▶ **The task**
Once you find the line that contains "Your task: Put" in the entries below, give it again along with every following line, unchanged, through the final one.

▶ **Dataset entries**
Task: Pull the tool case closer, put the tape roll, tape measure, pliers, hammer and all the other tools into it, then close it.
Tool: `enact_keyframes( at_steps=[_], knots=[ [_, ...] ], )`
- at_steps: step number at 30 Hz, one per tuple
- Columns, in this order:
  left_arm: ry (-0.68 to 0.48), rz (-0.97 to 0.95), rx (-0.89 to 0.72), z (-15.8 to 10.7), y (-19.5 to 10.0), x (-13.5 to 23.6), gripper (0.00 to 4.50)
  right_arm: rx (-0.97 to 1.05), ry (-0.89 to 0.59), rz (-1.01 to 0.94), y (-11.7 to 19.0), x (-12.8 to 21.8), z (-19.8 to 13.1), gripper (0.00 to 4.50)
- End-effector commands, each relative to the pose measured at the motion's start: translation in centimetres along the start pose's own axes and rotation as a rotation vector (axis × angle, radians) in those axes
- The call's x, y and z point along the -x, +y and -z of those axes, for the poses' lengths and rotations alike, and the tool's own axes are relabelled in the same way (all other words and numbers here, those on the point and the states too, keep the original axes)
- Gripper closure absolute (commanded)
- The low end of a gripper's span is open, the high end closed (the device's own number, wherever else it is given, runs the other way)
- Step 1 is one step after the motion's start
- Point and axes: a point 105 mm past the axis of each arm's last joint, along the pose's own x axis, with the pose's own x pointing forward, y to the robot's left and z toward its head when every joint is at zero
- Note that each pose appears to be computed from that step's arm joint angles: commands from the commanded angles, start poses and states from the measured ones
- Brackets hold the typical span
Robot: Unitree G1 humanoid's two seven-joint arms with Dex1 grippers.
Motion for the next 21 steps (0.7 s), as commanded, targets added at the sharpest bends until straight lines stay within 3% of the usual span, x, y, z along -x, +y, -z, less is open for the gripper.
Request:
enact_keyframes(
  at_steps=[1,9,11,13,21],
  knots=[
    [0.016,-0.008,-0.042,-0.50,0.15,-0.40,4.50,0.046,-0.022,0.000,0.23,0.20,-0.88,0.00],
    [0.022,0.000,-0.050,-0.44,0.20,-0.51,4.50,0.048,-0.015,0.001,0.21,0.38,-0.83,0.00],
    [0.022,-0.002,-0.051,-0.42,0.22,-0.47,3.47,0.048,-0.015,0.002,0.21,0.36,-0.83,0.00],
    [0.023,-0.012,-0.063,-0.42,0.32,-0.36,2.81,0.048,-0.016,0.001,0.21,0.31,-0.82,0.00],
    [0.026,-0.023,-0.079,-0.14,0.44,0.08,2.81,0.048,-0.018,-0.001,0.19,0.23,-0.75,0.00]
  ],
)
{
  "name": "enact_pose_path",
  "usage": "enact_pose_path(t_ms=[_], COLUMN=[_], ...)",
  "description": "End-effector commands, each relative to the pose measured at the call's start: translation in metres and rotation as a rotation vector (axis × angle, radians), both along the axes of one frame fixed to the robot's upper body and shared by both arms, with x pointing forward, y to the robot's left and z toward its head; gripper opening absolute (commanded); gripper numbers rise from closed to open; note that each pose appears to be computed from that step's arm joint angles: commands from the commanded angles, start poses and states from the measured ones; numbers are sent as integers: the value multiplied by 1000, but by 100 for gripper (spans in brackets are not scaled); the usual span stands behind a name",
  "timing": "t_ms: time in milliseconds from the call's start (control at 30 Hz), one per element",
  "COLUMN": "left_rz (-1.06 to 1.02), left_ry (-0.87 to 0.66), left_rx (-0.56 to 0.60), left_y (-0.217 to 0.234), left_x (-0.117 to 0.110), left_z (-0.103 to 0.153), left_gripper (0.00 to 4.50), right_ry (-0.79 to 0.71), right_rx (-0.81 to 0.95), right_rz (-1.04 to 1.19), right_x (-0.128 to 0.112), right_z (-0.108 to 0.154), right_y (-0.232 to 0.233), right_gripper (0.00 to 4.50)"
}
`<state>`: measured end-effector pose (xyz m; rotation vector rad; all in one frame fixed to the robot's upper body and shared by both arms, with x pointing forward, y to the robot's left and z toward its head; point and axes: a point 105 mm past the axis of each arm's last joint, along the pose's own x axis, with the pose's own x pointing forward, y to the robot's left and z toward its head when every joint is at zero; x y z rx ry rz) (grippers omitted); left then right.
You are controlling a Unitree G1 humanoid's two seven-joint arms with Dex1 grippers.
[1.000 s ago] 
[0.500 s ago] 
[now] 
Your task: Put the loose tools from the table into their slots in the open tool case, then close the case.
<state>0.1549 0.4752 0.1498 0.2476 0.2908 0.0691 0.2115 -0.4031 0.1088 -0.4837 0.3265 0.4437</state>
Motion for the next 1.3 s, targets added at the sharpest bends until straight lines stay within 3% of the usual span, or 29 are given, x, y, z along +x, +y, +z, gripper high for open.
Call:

▶ **Result**
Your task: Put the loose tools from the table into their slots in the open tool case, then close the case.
<state>0.1549 0.4752 0.1498 0.2476 0.2908 0.0691 0.2115 -0.4031 0.1088 -0.4837 0.3265 0.4437</state>
Motion for the next 1.3 s, targets added at the sharpest bends until straight lines stay within 3% of the usual span, or 29 are given, x, y, z along +x, +y, +z, gripper high for open.
Call:

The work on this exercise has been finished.